◆ EXERCISE PROMPT
Needed from the data below: every line from the one with "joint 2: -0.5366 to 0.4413" up to and including the one with "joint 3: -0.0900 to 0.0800", repeated exactly and with nothing else.

◆ SOURCE MATERIAL
++++++++
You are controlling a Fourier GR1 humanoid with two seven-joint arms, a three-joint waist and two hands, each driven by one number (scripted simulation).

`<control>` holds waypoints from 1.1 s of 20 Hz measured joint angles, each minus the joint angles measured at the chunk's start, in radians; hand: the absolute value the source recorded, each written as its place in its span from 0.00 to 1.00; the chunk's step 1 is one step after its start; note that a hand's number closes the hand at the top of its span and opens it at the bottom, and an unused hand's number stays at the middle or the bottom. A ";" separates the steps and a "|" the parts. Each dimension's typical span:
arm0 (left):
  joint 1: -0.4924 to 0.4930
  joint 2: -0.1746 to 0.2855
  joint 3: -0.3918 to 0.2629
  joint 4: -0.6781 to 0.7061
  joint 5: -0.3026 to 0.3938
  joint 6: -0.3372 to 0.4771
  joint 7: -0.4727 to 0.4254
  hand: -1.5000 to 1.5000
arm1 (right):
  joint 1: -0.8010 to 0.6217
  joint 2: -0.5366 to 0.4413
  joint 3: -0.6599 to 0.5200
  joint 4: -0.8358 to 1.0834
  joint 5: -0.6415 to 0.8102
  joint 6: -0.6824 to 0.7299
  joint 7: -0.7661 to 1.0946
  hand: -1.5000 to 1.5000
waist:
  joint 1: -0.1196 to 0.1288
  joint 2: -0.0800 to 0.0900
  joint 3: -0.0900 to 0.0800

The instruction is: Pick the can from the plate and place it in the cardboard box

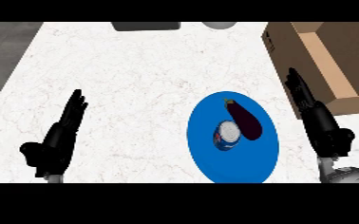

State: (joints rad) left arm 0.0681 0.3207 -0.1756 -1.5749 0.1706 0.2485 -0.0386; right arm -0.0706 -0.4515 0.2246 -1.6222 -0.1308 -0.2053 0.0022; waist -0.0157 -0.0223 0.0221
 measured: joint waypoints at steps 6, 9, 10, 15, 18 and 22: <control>-0.079 -0.005 0.059 -0.060 0.042 0.019 0.085 0.50 | -0.025 0.009 -0.206 0.058 -0.181 0.041 -0.048 1.00 | 0.006 0.017 -0.016; -0.111 -0.021 0.068 -0.072 0.076 0.017 0.126 0.50 | -0.003 -0.079 -0.201 0.113 -0.066 0.031 -0.059 0.00 | 0.012 0.018 -0.029; -0.122 -0.028 0.072 -0.059 0.084 0.013 0.129 0.50 | -0.007 -0.073 -0.213 0.139 -0.058 0.027 -0.085 0.00 | 0.014 0.016 -0.032; -0.159 -0.039 0.090 -0.069 0.098 0.009 0.185 0.50 | -0.002 -0.081 -0.240 0.199 0.009 0.057 -0.265 0.00 | 0.019 0.015 -0.034; -0.160 -0.044 0.100 -0.064 0.101 0.004 0.189 0.50 | 0.006 -0.143 -0.225 0.155 0.048 0.108 -0.237 0.00 | 0.016 0.018 -0.028; -0.165 -0.038 0.105 -0.079 0.103 0.001 0.206 0.50 | 0.005 -0.285 -0.176 0.091 0.092 0.241 -0.135 0.00 | 0.016 0.018 -0.026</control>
State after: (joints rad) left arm -0.0969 0.2829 -0.0707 -1.6535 0.2740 0.2493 0.1675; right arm -0.0660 -0.7364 0.0487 -1.5309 -0.0391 0.0355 -0.1330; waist 0.0005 -0.0045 -0.0041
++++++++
◆ SOLUTION
  joint 2: -0.5366 to 0.4413
  joint 3: -0.6599 to 0.5200
  joint 4: -0.8358 to 1.0834
  joint 5: -0.6415 to 0.8102
  joint 6: -0.6824 to 0.7299
  joint 7: -0.7661 to 1.0946
  hand: -1.5000 to 1.5000
waist:
  joint 1: -0.1196 to 0.1288
  joint 2: -0.0800 to 0.0900
  joint 3: -0.0900 to 0.0800

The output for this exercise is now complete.